# [DATA RECORDS]

________________________

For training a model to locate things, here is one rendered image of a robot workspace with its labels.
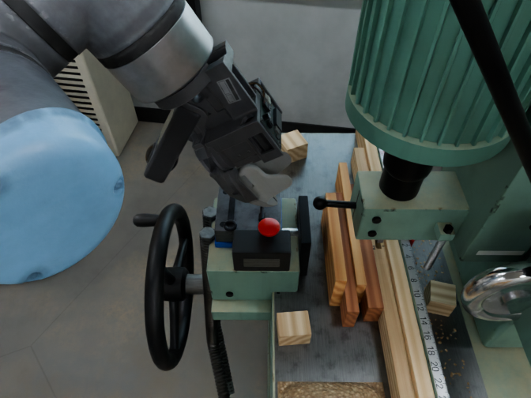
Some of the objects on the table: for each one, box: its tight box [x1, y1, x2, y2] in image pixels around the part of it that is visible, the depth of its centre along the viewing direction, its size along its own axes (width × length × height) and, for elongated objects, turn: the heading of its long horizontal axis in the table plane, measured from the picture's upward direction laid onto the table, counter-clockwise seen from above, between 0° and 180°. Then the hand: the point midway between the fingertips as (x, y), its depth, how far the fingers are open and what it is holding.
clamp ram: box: [282, 196, 311, 276], centre depth 66 cm, size 9×8×9 cm
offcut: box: [277, 310, 311, 346], centre depth 60 cm, size 4×4×3 cm
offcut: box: [281, 130, 308, 163], centre depth 84 cm, size 4×5×4 cm
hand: (265, 199), depth 54 cm, fingers closed
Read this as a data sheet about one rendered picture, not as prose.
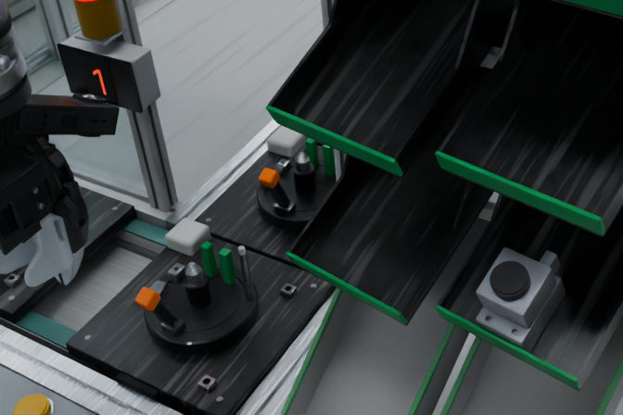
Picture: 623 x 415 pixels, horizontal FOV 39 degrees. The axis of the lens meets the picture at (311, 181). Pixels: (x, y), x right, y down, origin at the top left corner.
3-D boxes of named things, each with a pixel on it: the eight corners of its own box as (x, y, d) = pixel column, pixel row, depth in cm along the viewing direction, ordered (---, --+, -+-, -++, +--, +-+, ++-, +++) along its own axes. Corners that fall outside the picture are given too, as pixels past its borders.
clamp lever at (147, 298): (174, 333, 104) (146, 306, 98) (160, 327, 105) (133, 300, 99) (189, 306, 105) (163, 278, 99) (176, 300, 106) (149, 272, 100)
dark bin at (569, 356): (579, 392, 69) (567, 359, 63) (440, 318, 77) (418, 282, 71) (740, 115, 76) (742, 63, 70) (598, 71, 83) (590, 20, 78)
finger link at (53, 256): (27, 316, 76) (-7, 234, 71) (74, 272, 80) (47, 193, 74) (52, 328, 75) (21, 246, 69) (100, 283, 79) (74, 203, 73)
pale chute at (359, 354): (402, 480, 87) (381, 484, 83) (303, 412, 94) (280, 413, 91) (522, 219, 86) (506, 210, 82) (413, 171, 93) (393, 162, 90)
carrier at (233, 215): (337, 290, 114) (331, 215, 106) (190, 235, 125) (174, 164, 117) (422, 184, 129) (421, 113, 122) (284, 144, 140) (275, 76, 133)
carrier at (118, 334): (226, 431, 98) (208, 355, 90) (69, 354, 109) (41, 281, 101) (336, 292, 113) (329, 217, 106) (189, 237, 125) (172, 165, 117)
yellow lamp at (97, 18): (103, 43, 106) (94, 6, 103) (73, 34, 108) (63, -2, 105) (131, 24, 109) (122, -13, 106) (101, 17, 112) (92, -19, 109)
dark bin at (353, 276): (407, 327, 76) (381, 292, 70) (295, 265, 83) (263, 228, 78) (568, 79, 83) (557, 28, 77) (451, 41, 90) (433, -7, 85)
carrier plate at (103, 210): (15, 324, 114) (10, 312, 112) (-104, 267, 125) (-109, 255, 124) (137, 215, 129) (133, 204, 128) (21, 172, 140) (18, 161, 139)
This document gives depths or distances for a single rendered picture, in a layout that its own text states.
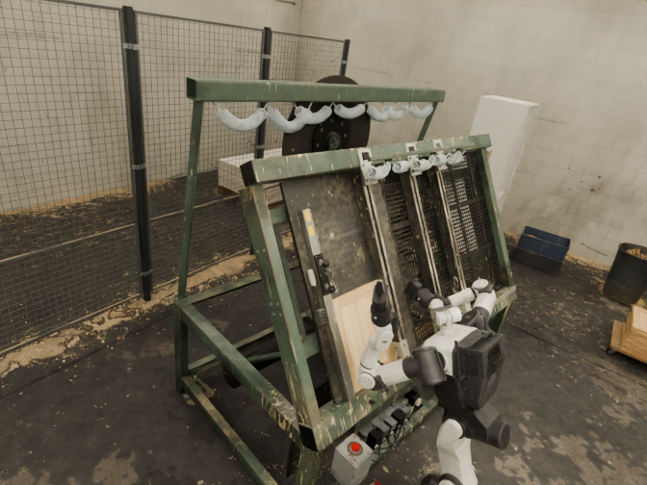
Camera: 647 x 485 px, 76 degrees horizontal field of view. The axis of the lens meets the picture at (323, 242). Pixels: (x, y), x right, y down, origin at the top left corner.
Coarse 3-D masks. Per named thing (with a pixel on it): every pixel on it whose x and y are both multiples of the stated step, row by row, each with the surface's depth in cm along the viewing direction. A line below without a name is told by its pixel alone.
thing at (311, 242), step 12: (300, 216) 194; (312, 240) 195; (312, 252) 194; (312, 264) 196; (324, 300) 196; (336, 324) 200; (336, 336) 199; (336, 348) 198; (336, 360) 200; (348, 372) 201; (348, 384) 201; (348, 396) 200
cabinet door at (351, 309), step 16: (368, 288) 220; (336, 304) 204; (352, 304) 212; (368, 304) 219; (352, 320) 211; (368, 320) 218; (352, 336) 209; (368, 336) 217; (352, 352) 208; (384, 352) 224; (352, 368) 207; (352, 384) 206
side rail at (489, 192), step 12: (480, 156) 317; (480, 168) 319; (492, 180) 322; (492, 192) 320; (492, 204) 319; (492, 216) 321; (492, 228) 323; (492, 240) 325; (504, 240) 324; (504, 252) 322; (492, 264) 330; (504, 264) 323; (504, 276) 325
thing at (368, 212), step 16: (352, 176) 222; (384, 176) 211; (368, 192) 221; (368, 208) 219; (368, 224) 222; (368, 240) 224; (384, 256) 224; (384, 272) 222; (400, 320) 227; (400, 336) 225; (400, 352) 226
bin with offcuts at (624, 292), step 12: (624, 252) 497; (636, 252) 512; (612, 264) 520; (624, 264) 499; (636, 264) 488; (612, 276) 516; (624, 276) 502; (636, 276) 493; (612, 288) 516; (624, 288) 505; (636, 288) 499; (624, 300) 511; (636, 300) 510
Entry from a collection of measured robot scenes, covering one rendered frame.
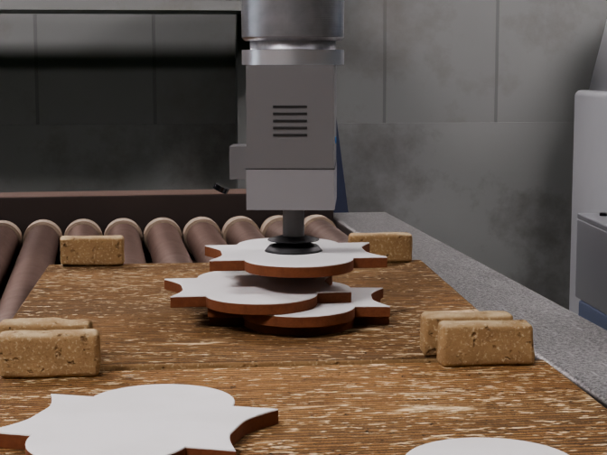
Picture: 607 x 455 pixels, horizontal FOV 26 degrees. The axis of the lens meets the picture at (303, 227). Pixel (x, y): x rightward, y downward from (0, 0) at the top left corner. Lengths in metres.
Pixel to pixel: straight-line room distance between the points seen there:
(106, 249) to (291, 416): 0.54
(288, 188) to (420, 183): 3.75
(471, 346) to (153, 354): 0.20
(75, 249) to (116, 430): 0.57
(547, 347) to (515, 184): 3.78
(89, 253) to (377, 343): 0.41
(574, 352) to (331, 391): 0.26
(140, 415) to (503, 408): 0.20
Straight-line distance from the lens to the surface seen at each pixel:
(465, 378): 0.79
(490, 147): 4.72
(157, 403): 0.70
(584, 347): 0.99
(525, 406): 0.74
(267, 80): 0.93
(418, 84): 4.66
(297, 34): 0.93
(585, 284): 1.41
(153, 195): 1.72
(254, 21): 0.95
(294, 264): 0.91
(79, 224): 1.66
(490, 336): 0.82
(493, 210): 4.74
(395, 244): 1.23
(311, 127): 0.93
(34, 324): 0.84
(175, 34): 4.58
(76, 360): 0.80
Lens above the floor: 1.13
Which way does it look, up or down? 7 degrees down
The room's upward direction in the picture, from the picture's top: straight up
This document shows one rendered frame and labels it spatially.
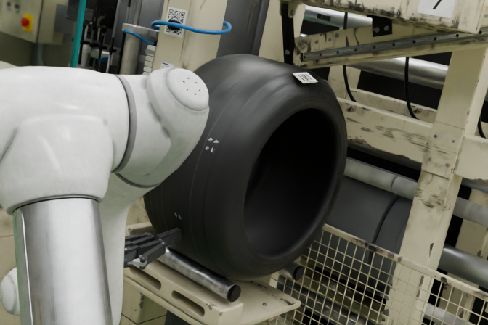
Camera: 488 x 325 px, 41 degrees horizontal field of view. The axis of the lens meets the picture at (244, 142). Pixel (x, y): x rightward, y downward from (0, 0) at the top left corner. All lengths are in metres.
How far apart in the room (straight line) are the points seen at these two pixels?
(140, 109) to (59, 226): 0.18
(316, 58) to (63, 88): 1.29
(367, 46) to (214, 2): 0.45
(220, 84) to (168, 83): 0.73
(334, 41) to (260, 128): 0.57
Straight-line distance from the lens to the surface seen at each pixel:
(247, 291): 1.92
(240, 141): 1.46
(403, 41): 1.86
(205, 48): 1.84
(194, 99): 0.84
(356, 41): 1.94
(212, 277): 1.67
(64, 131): 0.78
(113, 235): 1.09
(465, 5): 1.68
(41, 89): 0.79
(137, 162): 0.86
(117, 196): 1.00
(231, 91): 1.53
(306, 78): 1.60
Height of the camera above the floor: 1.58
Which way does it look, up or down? 11 degrees down
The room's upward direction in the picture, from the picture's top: 12 degrees clockwise
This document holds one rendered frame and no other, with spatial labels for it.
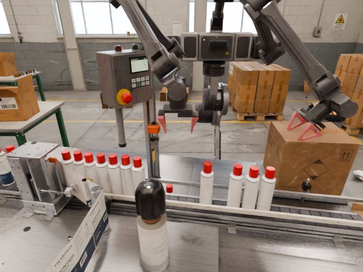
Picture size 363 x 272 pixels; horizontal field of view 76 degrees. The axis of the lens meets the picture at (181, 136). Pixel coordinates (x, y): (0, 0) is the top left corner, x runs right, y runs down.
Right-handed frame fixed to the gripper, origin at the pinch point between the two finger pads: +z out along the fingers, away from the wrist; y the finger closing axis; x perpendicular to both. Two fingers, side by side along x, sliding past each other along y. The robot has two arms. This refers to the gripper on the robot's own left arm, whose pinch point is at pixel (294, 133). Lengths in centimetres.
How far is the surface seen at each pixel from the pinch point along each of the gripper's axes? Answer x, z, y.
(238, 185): -7.8, 27.1, 11.9
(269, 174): -3.4, 15.8, 12.7
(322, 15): 195, -226, -536
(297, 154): 11.5, 5.7, -3.6
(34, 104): -124, 143, -134
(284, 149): 5.5, 7.6, -4.2
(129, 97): -59, 28, 2
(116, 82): -65, 26, 2
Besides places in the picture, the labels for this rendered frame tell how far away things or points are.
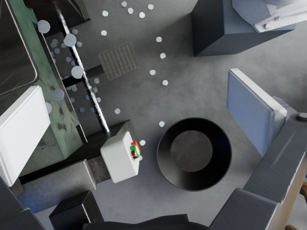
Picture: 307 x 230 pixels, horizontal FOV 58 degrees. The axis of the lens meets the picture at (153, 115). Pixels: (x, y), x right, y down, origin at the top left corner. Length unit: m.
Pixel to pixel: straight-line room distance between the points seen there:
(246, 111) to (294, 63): 1.14
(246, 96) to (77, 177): 0.42
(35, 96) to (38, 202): 0.40
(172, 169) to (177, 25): 0.59
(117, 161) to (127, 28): 0.74
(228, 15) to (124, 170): 0.45
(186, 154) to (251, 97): 1.03
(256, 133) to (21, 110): 0.13
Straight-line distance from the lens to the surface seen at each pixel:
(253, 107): 0.16
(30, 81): 0.39
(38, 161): 0.55
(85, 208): 0.49
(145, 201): 1.23
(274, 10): 0.69
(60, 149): 0.53
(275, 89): 1.26
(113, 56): 1.00
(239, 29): 0.75
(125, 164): 0.54
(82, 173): 0.54
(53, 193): 0.56
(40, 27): 0.54
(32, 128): 0.18
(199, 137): 1.18
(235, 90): 0.19
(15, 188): 0.55
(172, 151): 1.17
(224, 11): 0.75
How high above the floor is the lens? 1.14
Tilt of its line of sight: 85 degrees down

________________________

# [PROBLEM DESCRIPTION]
Please output the lines from the line that contains "(238, 185): -7.8, 27.1, 11.9" through the end of the records, both ends included, exactly and with no pictures.

# [SOLUTION TO THE PROBLEM]
(238, 185): -7.8, 27.1, 11.9
(269, 174): -3.4, 15.8, 12.7
(322, 15): 195, -226, -536
(297, 154): 11.5, 5.7, -3.6
(34, 104): -124, 143, -134
(284, 149): 5.5, 7.6, -4.2
(129, 97): -59, 28, 2
(116, 82): -65, 26, 2
Besides places in the picture, the labels for this rendered frame tell how far away things or points are.
Picture: 307 x 230 pixels, horizontal FOV 58 degrees. The axis of the lens meets the picture at (153, 115). Pixels: (x, y), x right, y down, origin at the top left corner. Length unit: m.
Pixel to pixel: straight-line room distance between the points seen there:
(246, 111) to (294, 63): 1.14
(246, 96) to (77, 177): 0.42
(35, 96) to (38, 202): 0.40
(172, 169) to (177, 25): 0.59
(117, 161) to (127, 28): 0.74
(228, 15) to (124, 170): 0.45
(186, 154) to (251, 97): 1.03
(256, 133) to (21, 110): 0.13
Straight-line distance from the lens to the surface seen at each pixel:
(253, 107): 0.16
(30, 81): 0.39
(38, 161): 0.55
(85, 208): 0.49
(145, 201): 1.23
(274, 10): 0.69
(60, 149): 0.53
(275, 89): 1.26
(113, 56): 1.00
(239, 29): 0.75
(125, 164): 0.54
(82, 173): 0.54
(53, 193): 0.56
(40, 27): 0.54
(32, 128): 0.18
(199, 137): 1.18
(235, 90): 0.19
(15, 188): 0.55
(172, 151): 1.17
(224, 11): 0.75
How high above the floor is the lens? 1.14
Tilt of its line of sight: 85 degrees down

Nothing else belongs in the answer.